57/ The best leading indicator of a top performing manager is their ability to attract talent – both externally and internally. “The ability to attract talent, not just externally, but also internally where you’ve created a reputation where product leaders are excited to work not just with you, but under you.” Inspired by Hareem Mannan.

58/ When you’re hiring your first salespeople, hire in pairs. “If you hire just one salesperson and they can’t sell your product, you’re in trouble. Why? You don’t know if the problem is the person or the product. Hire two, and you have a point of comparison.” Inspired by Ryan Breslow.

59/ The longer you have no team members from underestimated and underrepresented backgrounds and demographics, the harder it is to recruit your first.

On governance…

60/ You don’t really need a board until you raise the A. On average, 3 members – 2 common shareholders, 1 preferred. The latter is someone who can represent the investors’ interests. When you get to 5 board seats (around the B or C), on average, 3 common, 1 preferred, and 1 independent.
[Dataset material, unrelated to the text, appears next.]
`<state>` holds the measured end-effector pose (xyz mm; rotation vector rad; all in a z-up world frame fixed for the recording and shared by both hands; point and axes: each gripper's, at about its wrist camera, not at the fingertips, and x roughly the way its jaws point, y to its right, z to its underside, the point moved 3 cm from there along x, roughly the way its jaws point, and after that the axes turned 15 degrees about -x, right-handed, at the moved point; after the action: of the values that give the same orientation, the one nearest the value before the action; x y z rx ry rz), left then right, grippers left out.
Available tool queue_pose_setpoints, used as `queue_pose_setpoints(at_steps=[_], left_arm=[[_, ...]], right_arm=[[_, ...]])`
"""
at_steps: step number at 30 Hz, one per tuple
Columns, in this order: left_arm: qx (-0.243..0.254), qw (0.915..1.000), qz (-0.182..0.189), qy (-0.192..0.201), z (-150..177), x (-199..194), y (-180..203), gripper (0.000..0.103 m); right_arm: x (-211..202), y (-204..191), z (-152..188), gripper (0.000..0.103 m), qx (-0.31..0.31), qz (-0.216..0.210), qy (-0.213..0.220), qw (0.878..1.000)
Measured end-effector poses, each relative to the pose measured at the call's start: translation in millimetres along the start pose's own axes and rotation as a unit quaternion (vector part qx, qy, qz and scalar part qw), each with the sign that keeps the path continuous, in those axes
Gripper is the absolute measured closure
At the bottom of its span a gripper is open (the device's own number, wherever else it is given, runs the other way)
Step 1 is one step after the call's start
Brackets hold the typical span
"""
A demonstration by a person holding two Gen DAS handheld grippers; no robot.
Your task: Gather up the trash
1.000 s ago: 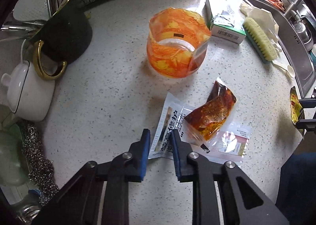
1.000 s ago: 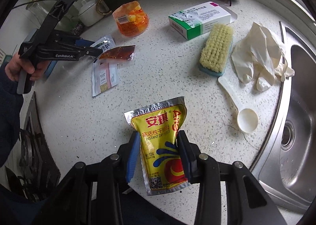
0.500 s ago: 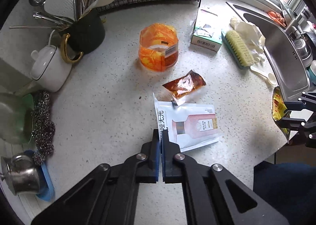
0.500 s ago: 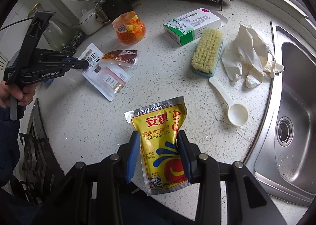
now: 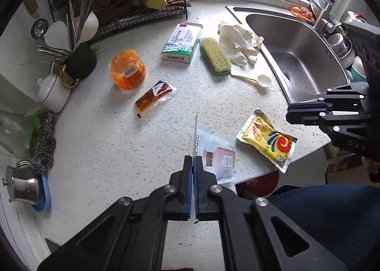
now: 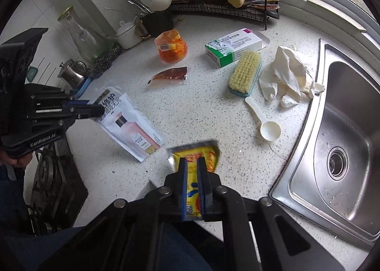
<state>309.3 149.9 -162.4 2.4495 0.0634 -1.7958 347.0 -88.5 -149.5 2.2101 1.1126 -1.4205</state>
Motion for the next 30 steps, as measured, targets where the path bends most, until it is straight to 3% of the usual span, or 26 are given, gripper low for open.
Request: queue_pose_setpoints(at_steps=[2, 5, 12, 21, 25, 27, 29, 30], left_arm=[[-0.002, 0.9999, -0.013, -0.009, 4.5, 7.1, 7.3, 0.102], [0.0, 0.9998, -0.017, -0.005, 10.6, 4.1, 20.7, 0.102], [0.015, 0.9997, -0.016, 0.008, 21.7, -16.0, 43.7, 0.102], [0.013, 0.9997, -0.022, -0.001, 28.5, -16.3, 50.4, 0.102], [0.009, 0.9996, -0.026, -0.005, 29.8, -11.4, 40.2, 0.102], [0.001, 0.9996, -0.026, -0.007, 29.7, -7.7, 32.4, 0.102], [-0.004, 0.9996, -0.025, -0.009, 30.4, -5.4, 26.1, 0.102], [-0.007, 0.9996, -0.024, -0.011, 30.6, -3.9, 22.4, 0.102]], right_arm=[[7.0, -1.4, -0.3, 0.102, -0.012, 0.005, 0.009, 1.0], [27.7, -5.4, 1.6, 0.103, -0.034, 0.004, -0.003, 0.999], [6.0, -10.1, 20.9, 0.103, -0.006, -0.01, 0.022, 1.0], [13.5, -2.0, 26.7, 0.099, 0.017, 0.003, -0.009, 1.0], [22.9, -3.4, 23.0, 0.087, 0.022, 0.003, -0.022, 1.0], [29.3, -4.2, 21.8, 0.075, 0.026, 0.014, -0.033, 0.999], [36.7, -4.9, 20.1, 0.04, 0.03, 0.017, -0.043, 0.998], [40.5, -5.6, 19.0, 0.034, 0.03, 0.021, -0.048, 0.998]])
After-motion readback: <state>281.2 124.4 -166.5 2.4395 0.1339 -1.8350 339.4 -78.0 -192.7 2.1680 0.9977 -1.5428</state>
61/ As you set up your corporate board of directors, set up your personal board of directors as well. People who care about you, just you and your personal growth and mental state. Folks that will be on your speed dial. You’ll thank yourself later.

62/ You can’t fire your investor, but investors can fire you, the founders. That’s why it’s just as important, if not more important, for founders to diligence their investors as investors do to founders. Why for founders? To see if there’s founder-investor fit. The best way is to talk to the VC’s or angel’s portfolio founders – both current and past. Most importantly, to talk to the founders in their past portfolio whose businesses didn’t work out. Many investors will be on your side, until they’re not. Find out early who has a track record for being in for the long haul.
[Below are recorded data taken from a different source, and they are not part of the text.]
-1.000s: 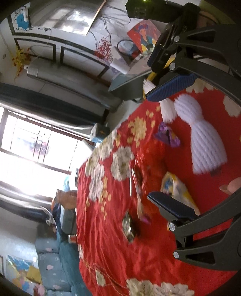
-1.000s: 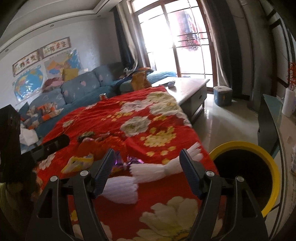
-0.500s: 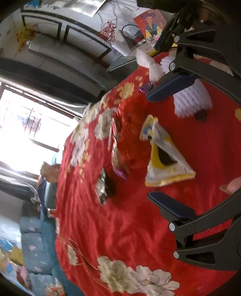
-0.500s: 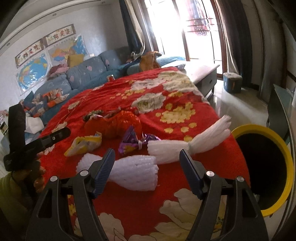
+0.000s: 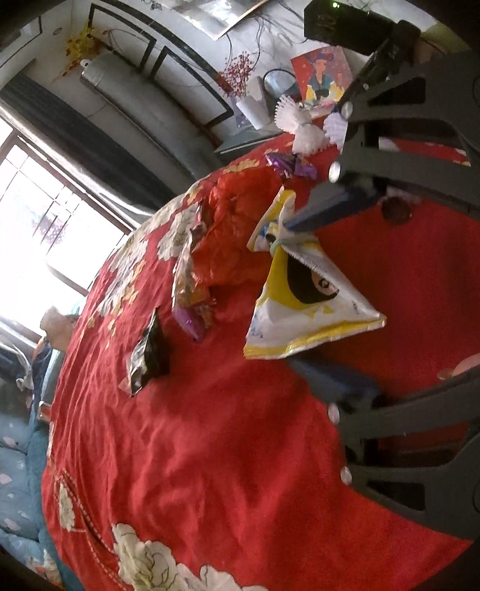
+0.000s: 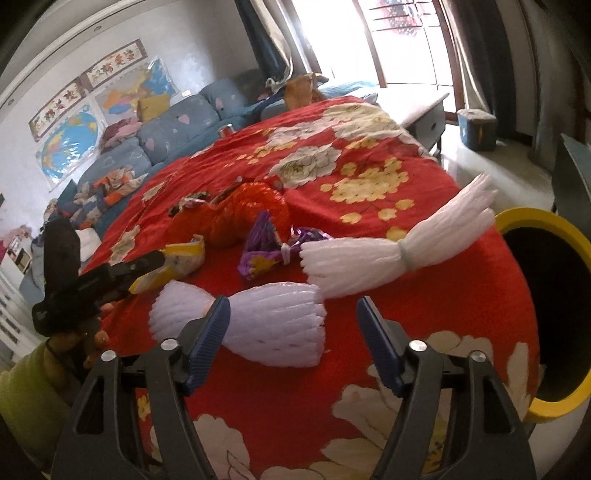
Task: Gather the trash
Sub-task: 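Grasp the yellow snack bag with the left tool while the right tool grasps a white foam net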
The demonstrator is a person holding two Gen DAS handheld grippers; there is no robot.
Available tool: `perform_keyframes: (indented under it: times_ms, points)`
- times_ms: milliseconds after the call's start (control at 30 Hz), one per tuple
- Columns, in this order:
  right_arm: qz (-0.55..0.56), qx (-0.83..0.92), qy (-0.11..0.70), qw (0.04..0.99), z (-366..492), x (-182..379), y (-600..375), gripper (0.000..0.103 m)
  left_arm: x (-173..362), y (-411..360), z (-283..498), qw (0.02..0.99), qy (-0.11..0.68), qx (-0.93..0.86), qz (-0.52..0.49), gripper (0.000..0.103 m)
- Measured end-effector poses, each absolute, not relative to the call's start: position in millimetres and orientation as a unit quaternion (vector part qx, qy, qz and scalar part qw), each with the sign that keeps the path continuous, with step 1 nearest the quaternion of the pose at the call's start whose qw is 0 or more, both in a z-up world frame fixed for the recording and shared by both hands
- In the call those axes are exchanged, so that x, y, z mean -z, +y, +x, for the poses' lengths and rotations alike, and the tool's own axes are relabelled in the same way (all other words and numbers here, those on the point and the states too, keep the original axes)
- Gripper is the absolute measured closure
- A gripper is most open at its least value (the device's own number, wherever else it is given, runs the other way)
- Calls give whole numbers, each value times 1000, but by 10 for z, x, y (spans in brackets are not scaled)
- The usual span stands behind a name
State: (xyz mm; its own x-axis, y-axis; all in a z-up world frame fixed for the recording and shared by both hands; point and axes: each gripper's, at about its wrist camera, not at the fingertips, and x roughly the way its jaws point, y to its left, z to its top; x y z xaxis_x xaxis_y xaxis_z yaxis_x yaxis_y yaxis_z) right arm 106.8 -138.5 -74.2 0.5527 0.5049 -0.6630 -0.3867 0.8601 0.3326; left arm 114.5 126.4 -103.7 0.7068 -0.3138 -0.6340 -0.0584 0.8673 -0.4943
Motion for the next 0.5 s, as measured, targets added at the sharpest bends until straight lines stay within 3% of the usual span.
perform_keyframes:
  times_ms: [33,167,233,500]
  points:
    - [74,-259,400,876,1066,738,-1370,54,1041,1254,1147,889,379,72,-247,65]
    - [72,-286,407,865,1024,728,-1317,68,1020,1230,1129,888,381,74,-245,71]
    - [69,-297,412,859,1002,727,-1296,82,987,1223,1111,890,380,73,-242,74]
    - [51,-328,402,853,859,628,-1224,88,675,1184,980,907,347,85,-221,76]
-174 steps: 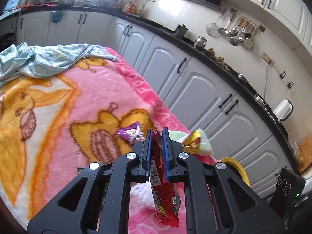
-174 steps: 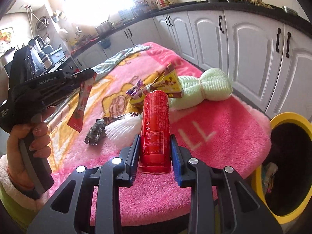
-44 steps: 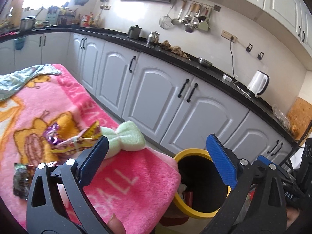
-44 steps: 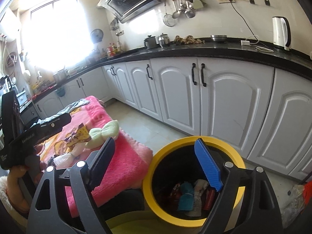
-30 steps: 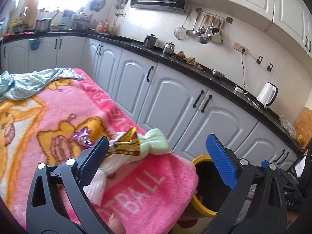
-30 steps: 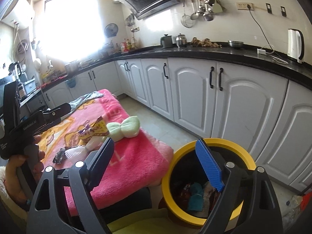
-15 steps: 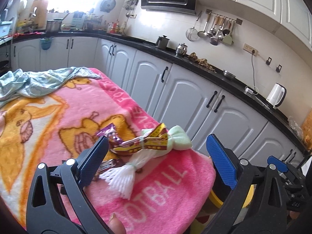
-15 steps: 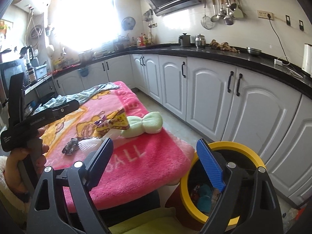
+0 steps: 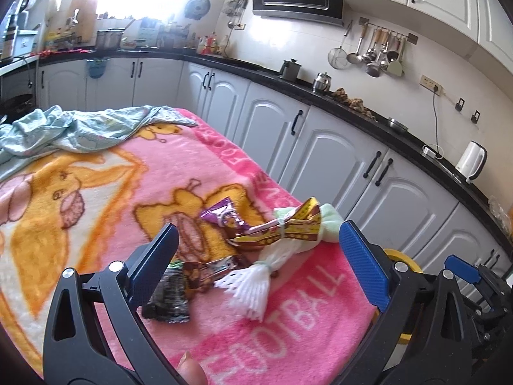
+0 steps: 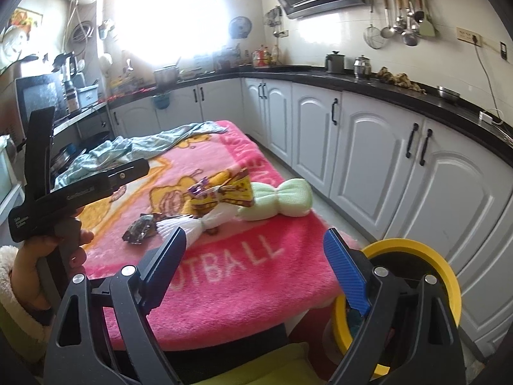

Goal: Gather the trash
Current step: 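Move both open tools back over the remaining wrappers on the blanket, then grasp the black snack packet with the left gripper while the right gripper grasps the yellow wrapper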

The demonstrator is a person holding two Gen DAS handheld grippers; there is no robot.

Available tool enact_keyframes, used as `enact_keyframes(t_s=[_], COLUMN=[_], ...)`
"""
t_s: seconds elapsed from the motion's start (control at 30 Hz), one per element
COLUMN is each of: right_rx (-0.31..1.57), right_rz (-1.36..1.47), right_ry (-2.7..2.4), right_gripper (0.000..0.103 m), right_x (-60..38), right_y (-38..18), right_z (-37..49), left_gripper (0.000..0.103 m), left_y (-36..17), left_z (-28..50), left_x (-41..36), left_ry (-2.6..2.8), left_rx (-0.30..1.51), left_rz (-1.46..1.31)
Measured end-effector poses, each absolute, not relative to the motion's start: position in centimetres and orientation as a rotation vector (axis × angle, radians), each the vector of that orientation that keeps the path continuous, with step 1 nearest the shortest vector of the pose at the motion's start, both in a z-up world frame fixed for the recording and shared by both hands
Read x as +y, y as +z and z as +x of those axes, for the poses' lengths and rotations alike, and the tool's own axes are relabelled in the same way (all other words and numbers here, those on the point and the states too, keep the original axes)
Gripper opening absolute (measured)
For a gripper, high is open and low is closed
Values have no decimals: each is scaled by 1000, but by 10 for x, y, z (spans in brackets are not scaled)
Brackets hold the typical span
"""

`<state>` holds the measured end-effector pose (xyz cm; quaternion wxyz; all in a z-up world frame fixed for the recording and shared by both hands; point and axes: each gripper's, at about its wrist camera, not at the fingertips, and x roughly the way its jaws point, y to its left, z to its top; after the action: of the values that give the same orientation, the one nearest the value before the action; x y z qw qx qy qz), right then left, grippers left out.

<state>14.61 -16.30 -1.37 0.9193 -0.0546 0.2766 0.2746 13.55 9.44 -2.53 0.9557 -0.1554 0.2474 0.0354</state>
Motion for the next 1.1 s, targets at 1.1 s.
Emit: enact_keyframes(t_s=[1.1], right_rx=[716], right_rz=[-192], right_ry=[664], right_gripper=[87], right_x=[-69], right_y=[-66], right_z=[280], left_gripper=[66], left_y=[-114], left_z=[138], left_x=[168], left_ry=[123], left_rx=[760], left_rz=[-497])
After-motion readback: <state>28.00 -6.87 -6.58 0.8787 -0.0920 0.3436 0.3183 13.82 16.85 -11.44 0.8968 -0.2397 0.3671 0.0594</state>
63/ Echoing the previous point, all your enemies should be outside your four walls, and ideally very few resources, if at all, should be spent fighting battles inside your walls.

64/ Standard advisor equity is 0.25-1%. They typically have a 3-month cliff on vesting. Founder Institute has an amazing founder/advisor template that would be useful for bringing on early advisors. You can also calculate advisor equity as a function of:

(their hourly rate*) x (expected hours/wk of commitment) / (40 hours) x (length of advisorship**) / (last company valuation)
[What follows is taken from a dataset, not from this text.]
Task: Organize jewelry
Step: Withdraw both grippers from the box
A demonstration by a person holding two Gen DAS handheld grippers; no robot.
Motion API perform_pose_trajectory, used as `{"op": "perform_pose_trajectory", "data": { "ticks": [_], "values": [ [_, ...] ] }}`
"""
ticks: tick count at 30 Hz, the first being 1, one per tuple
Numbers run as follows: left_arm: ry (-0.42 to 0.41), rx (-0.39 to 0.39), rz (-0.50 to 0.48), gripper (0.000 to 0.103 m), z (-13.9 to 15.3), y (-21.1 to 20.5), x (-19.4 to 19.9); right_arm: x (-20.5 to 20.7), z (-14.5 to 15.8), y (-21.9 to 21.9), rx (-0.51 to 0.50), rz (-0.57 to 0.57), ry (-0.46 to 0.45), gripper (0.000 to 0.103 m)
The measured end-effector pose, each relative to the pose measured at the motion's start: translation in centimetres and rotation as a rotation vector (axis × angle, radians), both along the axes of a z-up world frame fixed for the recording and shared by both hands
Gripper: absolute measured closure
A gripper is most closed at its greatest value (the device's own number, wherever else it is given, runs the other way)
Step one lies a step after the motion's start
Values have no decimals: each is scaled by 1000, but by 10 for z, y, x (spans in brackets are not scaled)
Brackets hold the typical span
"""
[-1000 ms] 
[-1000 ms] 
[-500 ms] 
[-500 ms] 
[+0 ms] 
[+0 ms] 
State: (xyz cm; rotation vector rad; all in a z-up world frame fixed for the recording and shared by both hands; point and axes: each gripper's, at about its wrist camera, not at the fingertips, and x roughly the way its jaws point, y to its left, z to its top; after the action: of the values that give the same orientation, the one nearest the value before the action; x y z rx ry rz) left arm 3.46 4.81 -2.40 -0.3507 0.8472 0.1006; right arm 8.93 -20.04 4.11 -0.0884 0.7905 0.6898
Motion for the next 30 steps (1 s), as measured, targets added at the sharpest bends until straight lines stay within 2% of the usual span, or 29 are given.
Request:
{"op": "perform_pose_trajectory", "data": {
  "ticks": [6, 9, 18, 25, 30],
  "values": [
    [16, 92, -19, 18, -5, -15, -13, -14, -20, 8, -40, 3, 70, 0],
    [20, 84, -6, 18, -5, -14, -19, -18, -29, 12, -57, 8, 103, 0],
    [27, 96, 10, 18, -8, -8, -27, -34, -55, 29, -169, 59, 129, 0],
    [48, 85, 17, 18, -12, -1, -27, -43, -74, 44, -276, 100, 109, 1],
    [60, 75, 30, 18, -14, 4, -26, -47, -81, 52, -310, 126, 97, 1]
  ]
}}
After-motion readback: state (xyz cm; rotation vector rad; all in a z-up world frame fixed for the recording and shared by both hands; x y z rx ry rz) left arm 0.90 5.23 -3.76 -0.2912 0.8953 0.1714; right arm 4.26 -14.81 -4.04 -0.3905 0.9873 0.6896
*based on what you believe their salary would be
**typically 1-2 years

65/ Have your asks for your monthly investor updates at the top of each email. Make it easy for them to help you. Investors get hundreds every month – from inside and outside their portfolio. I get ~40-50 every month, and I’m not even a big wig. Make it easy for investors to help you.

66/ Monthly/quarterly investor updates should include, and probably in the below order:

  • Your ask
  • Brief summary of what you do
  • Key metrics, cash flow, revenue
  • Key hires
  • New product features/offerings (if applicable)

67/ In his book The Messy MiddleScott Belsky quotes Hunter Walk of Homebrew saying, “Never follow your investor’s advice and you might fail. Always follow your investor’s advice and you’ll definitely fail.”

68/ While you’re probably not going to bring on an independent board member until at or after your A-round, since they’re typically hard to find, once you do, offer them equity equivalent to a director or VP level, vested over two to three years (rather than four). Independent board members are a great source for diversity, and having shorter schedules, possibly with accelerated vesting schedules on “single trigger”, will keep the board fresh. Inspired by Seth Levine.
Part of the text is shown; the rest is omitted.